Chapter Ninety-Seven
Affixes of Fright
A beam of faint, yellow splashed its light across the internal darkness of the lifeless, dull room; the shadows leapt and danced across the wall, and scurried deftly upon the floor as the flashlight looked about at the dark interior. "What happened to the lights? I thought Snarlov said this place had good lighting."
"I know not, Jefferson. Remain here, and I shall seek out a solution."
"Yeah, sure. Hey," Jefferson added as Leopolde moved towards the door, "don't forget to take photographs for every step you take."
"... You watch your tongue," the lion warned, turning away from his fellow Murder Investigation Officer and pacing down the stone staircase leading in. George Jefferson took a slow breath, turning his flashlight back into the darkness while the sound of Leopolde's footfalls faded.

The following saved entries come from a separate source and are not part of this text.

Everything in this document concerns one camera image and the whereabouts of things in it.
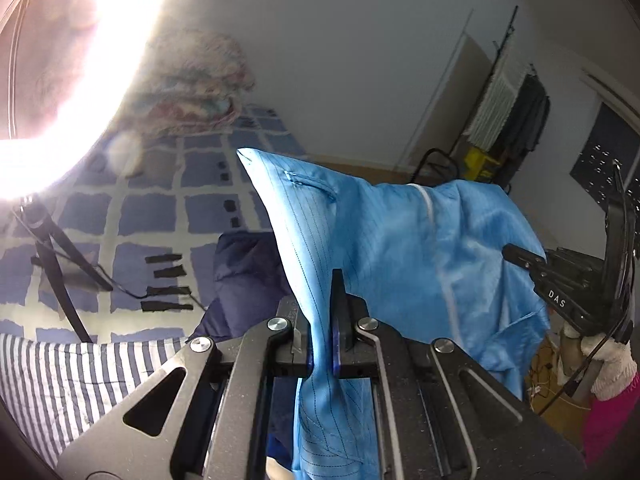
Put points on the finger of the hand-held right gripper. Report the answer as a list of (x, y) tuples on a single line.
[(522, 257)]

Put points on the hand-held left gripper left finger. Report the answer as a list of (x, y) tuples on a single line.
[(290, 345)]

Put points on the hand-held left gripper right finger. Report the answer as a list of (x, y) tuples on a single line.
[(337, 330)]

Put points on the light blue jacket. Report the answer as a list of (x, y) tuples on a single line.
[(380, 240)]

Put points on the black clothes rack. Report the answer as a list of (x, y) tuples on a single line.
[(435, 151)]

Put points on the dark hanging clothes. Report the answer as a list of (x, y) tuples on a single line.
[(525, 120)]

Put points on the person's right hand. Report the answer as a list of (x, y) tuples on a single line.
[(615, 365)]

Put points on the navy down jacket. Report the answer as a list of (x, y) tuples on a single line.
[(245, 270)]

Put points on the royal blue garment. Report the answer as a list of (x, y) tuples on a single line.
[(277, 445)]

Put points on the yellow box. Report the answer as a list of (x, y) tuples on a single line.
[(480, 162)]

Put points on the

The tiger sighed to himself, rolling his shoulders and trying to get the insulated, plastic suit he was wearing to sit comfortably. He failed and simply tried to adjust his oxygen tank to relax on his back better instead. The location wasn't contaminated and nor was the air toxic. The air from within the canister was heated, while the insulated suit did perform its function of keeping the deathly cold air of the Tundratown basement from being 'damaging'.
"Creepy damn place," he muttered, his voice muffled by the mask, "cold too. Who'd be nuts-o enough to wanna stay cooped up down here?" The tiger took a step further in the darkness, turning the light down upon the corpse which lay stiff upon the floor. "Guess there's you for a start... that wolf thing... eh, and the officer unlucky enough to be on closest callout to your little murder." His muttered speech turning to a calling, Jefferson headed towards the empty doorway, "Hey, Leo! Found anything yet?"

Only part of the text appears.